• **What needs to be done**
Output, please, exactly those lines of the listing that come before the line with "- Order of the", along with that line itself.
Start of Data block
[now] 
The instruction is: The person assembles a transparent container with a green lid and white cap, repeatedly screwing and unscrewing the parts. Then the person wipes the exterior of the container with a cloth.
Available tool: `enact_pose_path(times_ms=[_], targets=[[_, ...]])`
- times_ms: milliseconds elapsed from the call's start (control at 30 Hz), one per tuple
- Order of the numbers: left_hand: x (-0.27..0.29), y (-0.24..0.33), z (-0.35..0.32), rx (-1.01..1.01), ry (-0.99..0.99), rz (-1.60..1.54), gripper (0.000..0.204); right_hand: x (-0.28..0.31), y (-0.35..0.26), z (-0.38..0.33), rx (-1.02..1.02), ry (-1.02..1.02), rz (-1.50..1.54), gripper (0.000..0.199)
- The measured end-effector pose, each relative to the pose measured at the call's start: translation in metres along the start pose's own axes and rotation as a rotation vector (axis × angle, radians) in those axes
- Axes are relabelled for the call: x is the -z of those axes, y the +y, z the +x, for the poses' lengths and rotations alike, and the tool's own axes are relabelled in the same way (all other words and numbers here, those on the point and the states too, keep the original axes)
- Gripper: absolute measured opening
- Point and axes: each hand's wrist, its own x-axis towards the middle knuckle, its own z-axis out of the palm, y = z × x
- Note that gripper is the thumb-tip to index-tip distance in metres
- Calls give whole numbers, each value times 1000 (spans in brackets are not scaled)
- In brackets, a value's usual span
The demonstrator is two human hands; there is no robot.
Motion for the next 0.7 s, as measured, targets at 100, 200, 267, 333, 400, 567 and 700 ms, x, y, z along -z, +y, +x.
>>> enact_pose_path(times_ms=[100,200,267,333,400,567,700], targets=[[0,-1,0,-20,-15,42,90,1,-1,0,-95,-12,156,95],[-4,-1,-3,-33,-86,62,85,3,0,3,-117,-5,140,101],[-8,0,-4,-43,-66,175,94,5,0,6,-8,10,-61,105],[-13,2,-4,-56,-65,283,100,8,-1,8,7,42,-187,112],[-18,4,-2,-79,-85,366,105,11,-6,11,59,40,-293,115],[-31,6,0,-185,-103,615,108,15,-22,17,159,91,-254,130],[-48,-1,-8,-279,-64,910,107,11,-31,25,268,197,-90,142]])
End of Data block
• **Answer to this problem**
[now] 
The instruction is: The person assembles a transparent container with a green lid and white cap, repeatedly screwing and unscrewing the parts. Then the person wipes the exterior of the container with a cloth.
Available tool: `enact_pose_path(times_ms=[_], targets=[[_, ...]])`
- times_ms: milliseconds elapsed from the call's start (control at 30 Hz), one per tuple
- Order of the numbers: left_hand: x (-0.27..0.29), y (-0.24..0.33), z (-0.35..0.32), rx (-1.01..1.01), ry (-0.99..0.99), rz (-1.60..1.54), gripper (0.000..0.204); right_hand: x (-0.28..0.31), y (-0.35..0.26), z (-0.38..0.33), rx (-1.02..1.02), ry (-1.02..1.02), rz (-1.50..1.54), gripper (0.000..0.199)

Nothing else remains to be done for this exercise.